◆ **Problem description**
Begin with the line containing "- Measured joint" and end with the last line of the data below; return those lines exactly, and only those.

◆ **Given material**
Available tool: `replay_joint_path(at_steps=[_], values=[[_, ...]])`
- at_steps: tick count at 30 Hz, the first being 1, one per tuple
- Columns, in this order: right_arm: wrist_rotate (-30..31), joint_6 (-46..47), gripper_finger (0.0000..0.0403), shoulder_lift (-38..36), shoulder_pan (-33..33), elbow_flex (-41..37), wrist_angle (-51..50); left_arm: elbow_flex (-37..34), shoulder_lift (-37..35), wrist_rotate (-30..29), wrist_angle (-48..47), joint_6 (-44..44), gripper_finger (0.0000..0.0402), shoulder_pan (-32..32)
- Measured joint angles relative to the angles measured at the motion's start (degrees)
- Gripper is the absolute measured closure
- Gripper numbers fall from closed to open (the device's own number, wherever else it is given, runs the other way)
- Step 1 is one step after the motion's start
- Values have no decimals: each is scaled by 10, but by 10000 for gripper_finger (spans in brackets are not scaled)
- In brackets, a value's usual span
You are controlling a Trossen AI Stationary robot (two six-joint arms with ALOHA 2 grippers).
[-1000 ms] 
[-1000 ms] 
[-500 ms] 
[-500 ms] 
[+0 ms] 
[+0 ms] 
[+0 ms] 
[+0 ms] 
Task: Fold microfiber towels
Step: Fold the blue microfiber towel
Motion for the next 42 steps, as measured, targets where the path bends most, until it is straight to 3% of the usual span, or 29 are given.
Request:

◆ **Problem solution**
- Measured joint angles relative to the angles measured at the motion's start (degrees)
- Gripper is the absolute measured closure
- Gripper numbers fall from closed to open (the device's own number, wherever else it is given, runs the other way)
- Step 1 is one step after the motion's start
- Values have no decimals: each is scaled by 10, but by 10000 for gripper_finger (spans in brackets are not scaled)
- In brackets, a value's usual span
You are controlling a Trossen AI Stationary robot (two six-joint arms with ALOHA 2 grippers).
[-1000 ms] 
[-1000 ms] 
[-500 ms] 
[-500 ms] 
[+0 ms] 
[+0 ms] 
[+0 ms] 
[+0 ms] 
Task: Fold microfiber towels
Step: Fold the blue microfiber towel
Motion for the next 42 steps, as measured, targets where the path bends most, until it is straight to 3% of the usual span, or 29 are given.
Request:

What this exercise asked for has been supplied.